TRY IT ▸
Within the data below, state how many lines contain the string "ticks". Provide the number only.

DATA BELOW ▸
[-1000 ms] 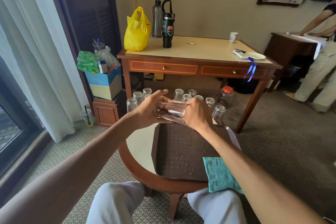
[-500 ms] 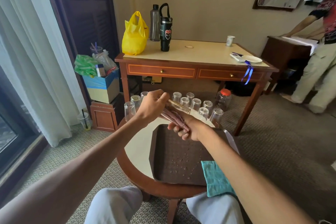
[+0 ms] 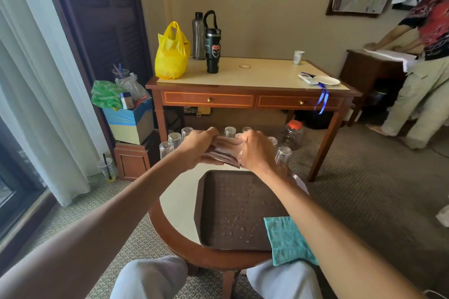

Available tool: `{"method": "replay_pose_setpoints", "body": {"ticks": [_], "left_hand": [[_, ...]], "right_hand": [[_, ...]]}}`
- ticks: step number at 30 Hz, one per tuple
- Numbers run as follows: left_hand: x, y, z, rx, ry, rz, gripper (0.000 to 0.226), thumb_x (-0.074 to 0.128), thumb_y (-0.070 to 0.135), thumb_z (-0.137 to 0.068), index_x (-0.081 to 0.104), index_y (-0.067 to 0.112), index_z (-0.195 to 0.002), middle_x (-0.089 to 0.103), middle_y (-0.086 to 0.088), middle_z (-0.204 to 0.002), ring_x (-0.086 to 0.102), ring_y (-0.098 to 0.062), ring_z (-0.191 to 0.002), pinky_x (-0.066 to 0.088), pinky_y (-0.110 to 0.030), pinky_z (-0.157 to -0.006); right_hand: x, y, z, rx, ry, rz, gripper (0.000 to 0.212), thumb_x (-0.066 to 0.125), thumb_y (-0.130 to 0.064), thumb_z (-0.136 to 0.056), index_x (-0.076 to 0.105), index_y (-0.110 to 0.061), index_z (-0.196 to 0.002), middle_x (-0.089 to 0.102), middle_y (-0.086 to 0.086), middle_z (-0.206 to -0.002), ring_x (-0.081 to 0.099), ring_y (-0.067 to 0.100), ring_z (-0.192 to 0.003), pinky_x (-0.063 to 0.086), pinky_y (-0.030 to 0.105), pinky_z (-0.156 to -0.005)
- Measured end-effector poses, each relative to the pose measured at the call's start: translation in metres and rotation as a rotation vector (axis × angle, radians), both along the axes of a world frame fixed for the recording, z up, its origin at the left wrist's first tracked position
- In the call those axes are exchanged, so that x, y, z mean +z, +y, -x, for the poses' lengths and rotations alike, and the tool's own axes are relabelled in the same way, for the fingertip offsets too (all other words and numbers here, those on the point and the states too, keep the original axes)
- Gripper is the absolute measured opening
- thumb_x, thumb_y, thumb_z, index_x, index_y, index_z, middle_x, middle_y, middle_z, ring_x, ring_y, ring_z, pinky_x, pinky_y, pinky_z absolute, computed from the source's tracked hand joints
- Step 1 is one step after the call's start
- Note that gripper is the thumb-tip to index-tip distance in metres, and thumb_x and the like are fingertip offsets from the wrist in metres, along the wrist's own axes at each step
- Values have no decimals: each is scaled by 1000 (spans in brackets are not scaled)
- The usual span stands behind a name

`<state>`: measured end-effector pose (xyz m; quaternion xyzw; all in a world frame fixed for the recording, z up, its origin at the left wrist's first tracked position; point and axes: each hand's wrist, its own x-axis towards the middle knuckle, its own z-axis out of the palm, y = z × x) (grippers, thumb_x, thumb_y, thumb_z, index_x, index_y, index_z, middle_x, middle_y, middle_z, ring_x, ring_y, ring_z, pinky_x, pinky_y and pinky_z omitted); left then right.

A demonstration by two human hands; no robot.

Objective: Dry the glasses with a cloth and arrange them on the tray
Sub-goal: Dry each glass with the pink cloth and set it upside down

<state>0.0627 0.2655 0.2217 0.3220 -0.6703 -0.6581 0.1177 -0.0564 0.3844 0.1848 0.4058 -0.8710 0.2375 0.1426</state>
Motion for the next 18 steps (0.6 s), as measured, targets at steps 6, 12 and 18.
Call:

EXERCISE OUTPUT ▸
2